Activity: Below this sentence is a listing; return exactly its lines from the one with "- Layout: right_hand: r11" to the one with "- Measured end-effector", both kept, and nothing more.

Information shown:
----
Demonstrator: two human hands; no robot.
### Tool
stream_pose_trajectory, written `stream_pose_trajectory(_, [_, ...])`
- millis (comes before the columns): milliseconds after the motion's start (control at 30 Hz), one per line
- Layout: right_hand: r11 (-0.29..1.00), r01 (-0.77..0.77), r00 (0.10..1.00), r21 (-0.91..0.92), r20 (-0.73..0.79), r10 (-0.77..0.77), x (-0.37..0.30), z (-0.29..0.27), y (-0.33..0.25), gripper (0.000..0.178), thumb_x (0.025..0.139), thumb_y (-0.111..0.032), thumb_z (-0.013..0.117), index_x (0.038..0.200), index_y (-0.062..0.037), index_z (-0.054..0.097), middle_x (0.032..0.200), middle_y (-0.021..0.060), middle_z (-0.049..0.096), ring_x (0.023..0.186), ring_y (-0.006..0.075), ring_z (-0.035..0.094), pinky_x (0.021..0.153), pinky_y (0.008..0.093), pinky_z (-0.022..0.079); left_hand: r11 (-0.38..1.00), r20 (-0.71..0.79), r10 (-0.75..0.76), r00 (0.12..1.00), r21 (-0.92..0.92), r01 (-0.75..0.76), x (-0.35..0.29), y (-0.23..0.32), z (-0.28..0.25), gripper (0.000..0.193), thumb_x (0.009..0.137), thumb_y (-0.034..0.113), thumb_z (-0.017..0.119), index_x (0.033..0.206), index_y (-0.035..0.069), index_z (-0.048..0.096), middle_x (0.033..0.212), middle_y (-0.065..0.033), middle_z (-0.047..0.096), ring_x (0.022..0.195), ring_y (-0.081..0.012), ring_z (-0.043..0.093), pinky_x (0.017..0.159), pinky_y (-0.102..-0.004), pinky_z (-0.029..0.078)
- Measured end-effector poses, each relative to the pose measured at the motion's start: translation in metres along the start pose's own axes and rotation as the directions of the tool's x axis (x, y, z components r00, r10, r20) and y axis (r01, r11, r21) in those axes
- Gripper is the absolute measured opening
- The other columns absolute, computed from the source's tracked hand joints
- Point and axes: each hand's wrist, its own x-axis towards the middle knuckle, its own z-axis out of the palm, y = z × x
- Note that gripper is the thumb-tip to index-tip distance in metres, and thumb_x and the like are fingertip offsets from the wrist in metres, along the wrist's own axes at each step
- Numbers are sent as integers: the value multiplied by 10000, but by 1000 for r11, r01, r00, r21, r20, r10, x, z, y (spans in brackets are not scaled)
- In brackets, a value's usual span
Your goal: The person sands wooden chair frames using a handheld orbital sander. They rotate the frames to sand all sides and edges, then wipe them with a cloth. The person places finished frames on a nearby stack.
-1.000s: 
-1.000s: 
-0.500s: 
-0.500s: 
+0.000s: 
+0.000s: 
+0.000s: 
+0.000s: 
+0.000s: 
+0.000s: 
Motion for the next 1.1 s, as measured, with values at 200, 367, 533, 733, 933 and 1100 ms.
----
Answer space:
- Layout: right_hand: r11 (-0.29..1.00), r01 (-0.77..0.77), r00 (0.10..1.00), r21 (-0.91..0.92), r20 (-0.73..0.79), r10 (-0.77..0.77), x (-0.37..0.30), z (-0.29..0.27), y (-0.33..0.25), gripper (0.000..0.178), thumb_x (0.025..0.139), thumb_y (-0.111..0.032), thumb_z (-0.013..0.117), index_x (0.038..0.200), index_y (-0.062..0.037), index_z (-0.054..0.097), middle_x (0.032..0.200), middle_y (-0.021..0.060), middle_z (-0.049..0.096), ring_x (0.023..0.186), ring_y (-0.006..0.075), ring_z (-0.035..0.094), pinky_x (0.021..0.153), pinky_y (0.008..0.093), pinky_z (-0.022..0.079); left_hand: r11 (-0.38..1.00), r20 (-0.71..0.79), r10 (-0.75..0.76), r00 (0.12..1.00), r21 (-0.92..0.92), r01 (-0.75..0.76), x (-0.35..0.29), y (-0.23..0.32), z (-0.28..0.25), gripper (0.000..0.193), thumb_x (0.009..0.137), thumb_y (-0.034..0.113), thumb_z (-0.017..0.119), index_x (0.033..0.206), index_y (-0.035..0.069), index_z (-0.048..0.096), middle_x (0.033..0.212), middle_y (-0.065..0.033), middle_z (-0.047..0.096), ring_x (0.022..0.195), ring_y (-0.081..0.012), ring_z (-0.043..0.093), pinky_x (0.017..0.159), pinky_y (-0.102..-0.004), pinky_z (-0.029..0.078)
- Measured end-effector poses, each relative to the pose measured at the motion's start: translation in metres along the start pose's own axes and rotation as the directions of the tool's x axis (x, y, z components r00, r10, r20) and y axis (r01, r11, r21) in those axes

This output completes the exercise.